Ela não respondeu. Quando Érico estava quase relaxado, quase deletando da memória que dirigia para um motel escolhido por Nando para ganhar 500 paus de uma aposta sem noção, Isabel disse:

— Achei que tu não sabia dirigir.

O rádio estava desligado, e mesmo com o aparelho auditivo num volume razoável, as palavras de Isabel saíram cristalinas feito champanhe em noite de véspera de Natal. Ele virou o rosto para ela, as mãos plantadas no volante bem encerado.

— Ah, eu tirei a carteira ano passado. — Érico fez uma pausa curta, como se passasse em revista as aulas teóricas insuportáveis e as aulas práticas que deixavam seus nervos em frangalhos. — Não tenho o costume de dirigir porque o carro é do meu padrasto. Ele usa pra trabalhar, e tal, mas me empresta quando preciso pra algo especial.

— Especial tipo levar as gurias pro motel?

Ele franziu os lábios, as bochechas ardendo.

— É — respondeu Érico, focado no trânsito para não ficar ainda mais encabulado diante de Isabel. — Aí ando de ônibus. Até prefiro, na real. Dá pra... pra encontrar as pessoas.

Ele se calou, deixando o que queria dizer no ar enclausurado do carro. Nenhum dos dois havia tocado na tarde bizarra de quinta-feira, na invasão de Érico num momento tão íntimo dela, na discussão com a avó, na parte do sobrenome quilométrico e da riqueza absurda que, apesar de tudo, obrigava Isabel a pegar o ônibus. Porque, dada a escolha, quem diabos preferiria andar de ônibus?

Ficaram em silêncio, e Érico pensou em como abordar o assunto "Tarde de Quinta-Feira" sem parecer intrometido. Mais intrometido. Vagar pela casa e ouvir atrás das portas já estava de bom tamanho. Ele pigarreou, dobrando a curva. Ela olhava pela janela, desinteressada em tudo.

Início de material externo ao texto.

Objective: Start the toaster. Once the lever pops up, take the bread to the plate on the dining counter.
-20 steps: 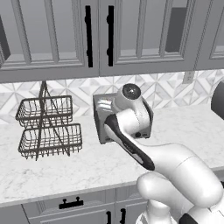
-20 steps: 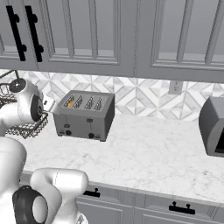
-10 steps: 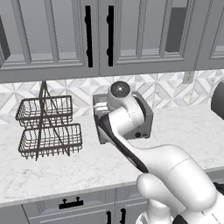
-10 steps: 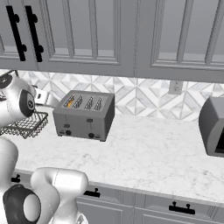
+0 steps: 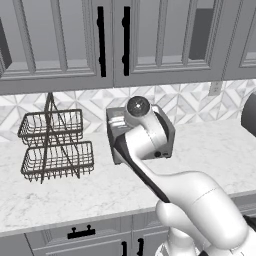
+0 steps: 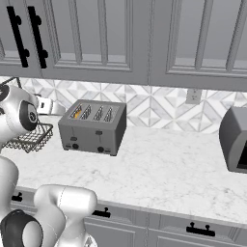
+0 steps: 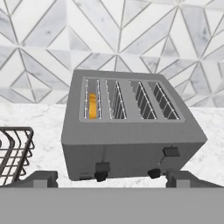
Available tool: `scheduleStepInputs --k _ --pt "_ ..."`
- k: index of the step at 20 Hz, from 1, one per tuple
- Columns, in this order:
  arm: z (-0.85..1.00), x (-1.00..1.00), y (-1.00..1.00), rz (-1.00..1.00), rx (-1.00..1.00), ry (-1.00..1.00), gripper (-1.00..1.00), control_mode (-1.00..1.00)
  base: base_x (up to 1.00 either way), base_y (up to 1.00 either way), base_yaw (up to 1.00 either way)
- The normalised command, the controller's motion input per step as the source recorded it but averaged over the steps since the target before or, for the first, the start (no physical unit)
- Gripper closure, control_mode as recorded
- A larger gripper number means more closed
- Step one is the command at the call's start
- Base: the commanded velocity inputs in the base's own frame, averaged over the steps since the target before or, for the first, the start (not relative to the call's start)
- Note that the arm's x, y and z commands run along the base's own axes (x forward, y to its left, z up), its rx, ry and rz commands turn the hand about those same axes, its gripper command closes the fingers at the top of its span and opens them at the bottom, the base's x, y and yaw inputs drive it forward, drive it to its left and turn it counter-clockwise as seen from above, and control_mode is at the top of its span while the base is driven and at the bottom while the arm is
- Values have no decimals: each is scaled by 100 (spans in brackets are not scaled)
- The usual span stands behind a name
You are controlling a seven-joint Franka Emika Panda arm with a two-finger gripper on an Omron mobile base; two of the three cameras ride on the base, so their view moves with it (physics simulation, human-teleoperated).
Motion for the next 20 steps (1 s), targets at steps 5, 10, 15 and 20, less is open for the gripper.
scheduleStepInputs --k 5,10,15,20 --pt "0 4 -8 0 0 -1 -100 -100 0 0 0" --pt "0 0 -2 0 0 0 -100 -100 0 0 0" --pt "0 0 0 0 0 0 -100 -100 0 0 0" --pt "0 0 0 0 0 0 -100 -100 0 0 0"
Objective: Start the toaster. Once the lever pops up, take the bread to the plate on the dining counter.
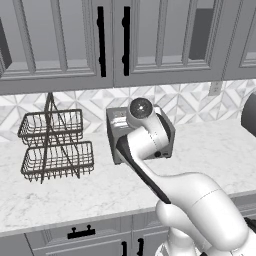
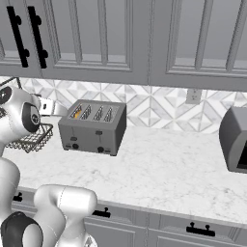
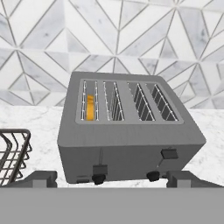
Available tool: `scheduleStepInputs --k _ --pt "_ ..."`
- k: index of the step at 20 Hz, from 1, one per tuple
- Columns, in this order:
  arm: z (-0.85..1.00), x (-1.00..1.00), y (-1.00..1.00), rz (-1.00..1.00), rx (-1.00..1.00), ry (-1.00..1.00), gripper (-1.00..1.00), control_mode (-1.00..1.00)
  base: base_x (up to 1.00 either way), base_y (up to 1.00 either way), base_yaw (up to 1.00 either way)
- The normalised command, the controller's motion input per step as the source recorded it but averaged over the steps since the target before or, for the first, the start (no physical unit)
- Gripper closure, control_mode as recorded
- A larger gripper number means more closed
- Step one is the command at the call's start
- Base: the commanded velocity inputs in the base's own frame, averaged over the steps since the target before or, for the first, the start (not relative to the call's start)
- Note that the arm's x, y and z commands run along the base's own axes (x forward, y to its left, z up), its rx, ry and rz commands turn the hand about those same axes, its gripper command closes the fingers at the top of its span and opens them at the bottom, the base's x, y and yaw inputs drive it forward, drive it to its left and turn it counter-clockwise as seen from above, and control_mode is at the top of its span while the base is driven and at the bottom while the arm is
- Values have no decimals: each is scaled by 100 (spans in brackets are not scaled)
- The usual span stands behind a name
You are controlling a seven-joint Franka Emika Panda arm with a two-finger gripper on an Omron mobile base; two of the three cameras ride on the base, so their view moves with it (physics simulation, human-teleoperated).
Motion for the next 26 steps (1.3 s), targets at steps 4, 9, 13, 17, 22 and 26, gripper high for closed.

Depois daquele olhar gelado de Isabel, da expressão assustada da avó e do mordomo, que surgiu na sala momentos depois, Érico foi arrastado pelas portas francesas que davam para a piscina pelas mãos firmes de Isabel. Ele não se lembrava ao certo o que havia gaguejado diante dela; possivelmente algo envolvendo "me perdoa", "vamos pro motel", "fiz esse muffin pra ti" e "preciso de uma calcinha tua pra aposta". Não exatamente nessa ordem. Isabel ouvira, impassível, pegara o muffin com curiosidade, e arrematara: "Eu falo contigo depois" antes de entrar na casa como se uma missão ultra secreta esperasse por sua presença.

E agora Érico estava ali, a caminho do motel escolhido por Nando, para que os 500 paus caíssem em sua mão e a Dona Dai tivesse o melhor presente de aniversário do mundo. Tudo aquilo valeria a pena.

— Parece que chegamos — disse Isabel. Havia um sorrisinho no canto de seus lábios. — Motel Imperial.

Érico desacelerou e olhou para cima. O Motel Imperial, conforme as letras caixa fixadas na fachada chique indicavam, era uma construção sólida para quem olhava de fora, com uma cerca alta de policarbonato, iluminada por luzes coloridas indiretas que refletiam a confusão dos sentimentos de Érico. Ele apertou o volante, engolindo em seco. A recepção, uma entradinha que mais parecia o início de um drive-thru, esperava por eles. Isabel tinha o cenho franzido para a fachada, avaliando tudo com olhos clínicos.